*** Provided records ***

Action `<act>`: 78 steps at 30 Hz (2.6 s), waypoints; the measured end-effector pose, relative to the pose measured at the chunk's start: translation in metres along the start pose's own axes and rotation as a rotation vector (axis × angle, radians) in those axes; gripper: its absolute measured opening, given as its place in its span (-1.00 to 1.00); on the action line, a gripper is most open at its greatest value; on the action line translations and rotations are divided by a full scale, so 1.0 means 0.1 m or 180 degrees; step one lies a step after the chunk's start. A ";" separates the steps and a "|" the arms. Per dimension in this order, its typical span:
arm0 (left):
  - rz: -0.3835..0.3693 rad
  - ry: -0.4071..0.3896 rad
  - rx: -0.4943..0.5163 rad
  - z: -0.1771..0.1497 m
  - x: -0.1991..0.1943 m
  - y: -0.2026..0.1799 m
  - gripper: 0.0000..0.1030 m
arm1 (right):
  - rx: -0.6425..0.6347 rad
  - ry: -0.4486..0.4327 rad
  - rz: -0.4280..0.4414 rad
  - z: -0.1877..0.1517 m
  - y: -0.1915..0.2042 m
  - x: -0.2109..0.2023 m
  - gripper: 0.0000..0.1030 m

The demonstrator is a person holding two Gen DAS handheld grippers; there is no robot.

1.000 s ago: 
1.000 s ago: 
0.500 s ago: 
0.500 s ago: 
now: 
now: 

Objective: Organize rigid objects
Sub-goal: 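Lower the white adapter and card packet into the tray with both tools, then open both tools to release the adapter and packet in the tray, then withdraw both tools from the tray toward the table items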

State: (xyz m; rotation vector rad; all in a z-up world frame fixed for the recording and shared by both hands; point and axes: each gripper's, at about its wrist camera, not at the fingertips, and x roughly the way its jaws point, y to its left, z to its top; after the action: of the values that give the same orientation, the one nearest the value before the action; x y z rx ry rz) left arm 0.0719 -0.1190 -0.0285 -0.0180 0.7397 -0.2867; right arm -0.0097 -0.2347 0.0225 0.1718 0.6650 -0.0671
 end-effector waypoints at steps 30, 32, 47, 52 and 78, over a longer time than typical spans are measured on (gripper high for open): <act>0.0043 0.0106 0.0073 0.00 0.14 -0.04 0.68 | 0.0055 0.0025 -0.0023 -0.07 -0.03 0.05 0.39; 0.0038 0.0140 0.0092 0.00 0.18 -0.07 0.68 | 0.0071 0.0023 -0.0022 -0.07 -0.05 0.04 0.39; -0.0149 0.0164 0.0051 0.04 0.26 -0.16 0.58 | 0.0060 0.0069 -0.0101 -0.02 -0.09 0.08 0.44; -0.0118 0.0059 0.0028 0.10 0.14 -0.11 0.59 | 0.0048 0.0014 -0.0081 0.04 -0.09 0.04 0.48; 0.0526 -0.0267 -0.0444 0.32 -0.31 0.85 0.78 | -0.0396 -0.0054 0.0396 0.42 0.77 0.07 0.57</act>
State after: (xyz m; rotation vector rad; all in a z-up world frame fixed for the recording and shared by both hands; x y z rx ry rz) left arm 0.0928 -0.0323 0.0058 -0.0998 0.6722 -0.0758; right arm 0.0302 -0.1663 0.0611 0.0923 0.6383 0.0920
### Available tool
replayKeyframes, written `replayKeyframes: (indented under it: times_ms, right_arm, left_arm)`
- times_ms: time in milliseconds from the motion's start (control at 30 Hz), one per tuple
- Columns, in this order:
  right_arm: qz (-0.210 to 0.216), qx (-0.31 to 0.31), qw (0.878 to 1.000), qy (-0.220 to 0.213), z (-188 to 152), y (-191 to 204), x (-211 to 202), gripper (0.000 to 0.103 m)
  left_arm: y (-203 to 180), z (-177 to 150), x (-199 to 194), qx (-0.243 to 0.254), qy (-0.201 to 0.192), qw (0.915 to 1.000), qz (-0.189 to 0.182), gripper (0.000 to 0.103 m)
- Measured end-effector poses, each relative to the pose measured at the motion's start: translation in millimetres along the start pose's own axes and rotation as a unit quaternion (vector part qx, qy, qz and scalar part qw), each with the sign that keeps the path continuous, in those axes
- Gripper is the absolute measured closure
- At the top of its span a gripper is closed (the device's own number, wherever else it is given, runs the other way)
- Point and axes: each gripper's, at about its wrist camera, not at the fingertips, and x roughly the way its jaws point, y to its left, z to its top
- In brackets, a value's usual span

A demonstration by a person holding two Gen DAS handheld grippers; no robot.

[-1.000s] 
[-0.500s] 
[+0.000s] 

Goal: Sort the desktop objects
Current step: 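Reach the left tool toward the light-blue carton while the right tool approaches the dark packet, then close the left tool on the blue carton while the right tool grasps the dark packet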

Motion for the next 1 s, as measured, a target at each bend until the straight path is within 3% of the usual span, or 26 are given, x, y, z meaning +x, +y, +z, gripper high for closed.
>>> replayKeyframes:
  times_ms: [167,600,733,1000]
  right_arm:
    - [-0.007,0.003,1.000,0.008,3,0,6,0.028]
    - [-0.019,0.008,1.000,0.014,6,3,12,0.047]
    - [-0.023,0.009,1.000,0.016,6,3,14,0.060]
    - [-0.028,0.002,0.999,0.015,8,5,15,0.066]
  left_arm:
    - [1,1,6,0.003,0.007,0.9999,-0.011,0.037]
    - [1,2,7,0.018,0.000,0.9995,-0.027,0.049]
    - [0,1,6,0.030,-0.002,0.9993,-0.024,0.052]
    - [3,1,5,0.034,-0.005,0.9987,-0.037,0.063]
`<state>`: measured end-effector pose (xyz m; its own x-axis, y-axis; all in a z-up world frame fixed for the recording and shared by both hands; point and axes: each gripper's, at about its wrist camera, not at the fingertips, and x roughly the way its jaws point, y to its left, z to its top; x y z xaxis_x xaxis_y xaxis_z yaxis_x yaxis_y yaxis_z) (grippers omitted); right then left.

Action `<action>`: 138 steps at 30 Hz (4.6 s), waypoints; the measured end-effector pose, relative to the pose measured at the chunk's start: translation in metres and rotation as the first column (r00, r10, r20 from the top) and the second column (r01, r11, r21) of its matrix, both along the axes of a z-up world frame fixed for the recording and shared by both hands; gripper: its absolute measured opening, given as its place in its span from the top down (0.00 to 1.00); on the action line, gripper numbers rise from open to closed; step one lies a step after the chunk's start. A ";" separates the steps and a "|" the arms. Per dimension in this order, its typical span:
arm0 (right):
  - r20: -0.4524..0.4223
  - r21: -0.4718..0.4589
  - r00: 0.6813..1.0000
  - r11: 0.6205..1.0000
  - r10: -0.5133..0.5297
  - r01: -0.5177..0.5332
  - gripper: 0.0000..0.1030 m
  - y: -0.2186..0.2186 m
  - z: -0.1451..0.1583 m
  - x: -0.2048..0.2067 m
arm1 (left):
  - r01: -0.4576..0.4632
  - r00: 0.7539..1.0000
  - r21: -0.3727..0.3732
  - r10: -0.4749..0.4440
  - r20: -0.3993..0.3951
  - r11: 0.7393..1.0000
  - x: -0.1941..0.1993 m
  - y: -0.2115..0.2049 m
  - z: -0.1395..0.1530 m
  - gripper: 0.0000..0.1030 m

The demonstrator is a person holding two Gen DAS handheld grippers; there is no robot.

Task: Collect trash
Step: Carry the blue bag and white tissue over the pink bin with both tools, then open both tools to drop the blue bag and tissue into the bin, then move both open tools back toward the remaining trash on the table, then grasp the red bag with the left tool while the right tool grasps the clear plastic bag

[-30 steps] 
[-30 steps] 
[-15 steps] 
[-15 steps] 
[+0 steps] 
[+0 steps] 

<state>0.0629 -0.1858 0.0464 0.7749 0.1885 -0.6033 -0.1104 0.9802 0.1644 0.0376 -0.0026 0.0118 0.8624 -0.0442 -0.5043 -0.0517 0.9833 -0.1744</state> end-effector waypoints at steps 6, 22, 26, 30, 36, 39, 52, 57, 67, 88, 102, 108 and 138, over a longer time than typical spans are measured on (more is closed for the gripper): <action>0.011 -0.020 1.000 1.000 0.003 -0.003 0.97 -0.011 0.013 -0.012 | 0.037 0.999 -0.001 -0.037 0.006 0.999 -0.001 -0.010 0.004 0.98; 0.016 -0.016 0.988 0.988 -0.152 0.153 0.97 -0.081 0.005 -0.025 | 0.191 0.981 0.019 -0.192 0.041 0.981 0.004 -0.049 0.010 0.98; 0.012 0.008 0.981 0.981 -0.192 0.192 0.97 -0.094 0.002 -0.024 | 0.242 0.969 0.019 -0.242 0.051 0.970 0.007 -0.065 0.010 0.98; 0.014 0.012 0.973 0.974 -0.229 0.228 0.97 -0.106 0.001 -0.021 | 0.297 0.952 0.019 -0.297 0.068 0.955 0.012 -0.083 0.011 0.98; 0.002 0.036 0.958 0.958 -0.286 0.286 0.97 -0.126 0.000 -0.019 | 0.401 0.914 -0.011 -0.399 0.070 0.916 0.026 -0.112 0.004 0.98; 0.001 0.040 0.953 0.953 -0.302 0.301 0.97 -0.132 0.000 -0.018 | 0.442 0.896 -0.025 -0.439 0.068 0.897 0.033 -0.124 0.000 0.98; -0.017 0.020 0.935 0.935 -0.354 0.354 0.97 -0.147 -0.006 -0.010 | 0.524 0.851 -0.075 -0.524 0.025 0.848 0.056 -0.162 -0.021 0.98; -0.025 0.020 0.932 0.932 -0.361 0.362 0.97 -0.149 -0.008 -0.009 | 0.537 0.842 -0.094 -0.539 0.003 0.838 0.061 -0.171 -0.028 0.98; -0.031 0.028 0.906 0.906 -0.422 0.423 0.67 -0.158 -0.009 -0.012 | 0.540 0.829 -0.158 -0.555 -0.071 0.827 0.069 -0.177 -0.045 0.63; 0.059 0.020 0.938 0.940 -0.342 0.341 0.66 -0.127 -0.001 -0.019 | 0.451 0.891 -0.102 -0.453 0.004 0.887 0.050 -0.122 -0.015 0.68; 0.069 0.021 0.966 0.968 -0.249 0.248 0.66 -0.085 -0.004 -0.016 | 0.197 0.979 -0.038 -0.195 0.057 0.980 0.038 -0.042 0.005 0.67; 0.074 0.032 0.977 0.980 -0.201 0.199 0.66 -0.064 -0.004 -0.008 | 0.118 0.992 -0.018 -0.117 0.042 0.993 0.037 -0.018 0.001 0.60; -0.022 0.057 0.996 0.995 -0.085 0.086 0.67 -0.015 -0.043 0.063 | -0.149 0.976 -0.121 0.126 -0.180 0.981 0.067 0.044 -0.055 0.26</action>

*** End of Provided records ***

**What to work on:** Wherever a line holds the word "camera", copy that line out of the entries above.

**Response area:**
State: (xyz m; rotation vector rad; all in a z-up world frame fixed for the recording and shared by both hands; point and axes: each gripper's, at about its wrist camera, not at the fingertips, and x roughly the way its jaws point, y to its left, z to its top; after the action: of the values that give the same orientation, the one nearest the value before the action; x y z rx ry rz) left arm 0.0719 -0.1190 -0.0285 -0.0180 0.7397 -0.2867; right arm -0.0097 -0.2347 0.0225 0.1718 0.6650 -0.0671
- Point and axes: each gripper's, at about its wrist camera, not at the fingertips, and x roughly the way its jaws point, y to its left, z to its top
`<state>`: measured end-effector pose (xyz m; its own x-axis, y-axis; all in a z-up world frame fixed for the recording and shared by both hands; point and axes: each gripper's, at about its wrist camera, not at the fingertips, and x roughly the way its jaws point, y to its left, z to its top; x y z xaxis_x xaxis_y xaxis_z yaxis_x yaxis_y yaxis_z) (grippers omitted); right then left.

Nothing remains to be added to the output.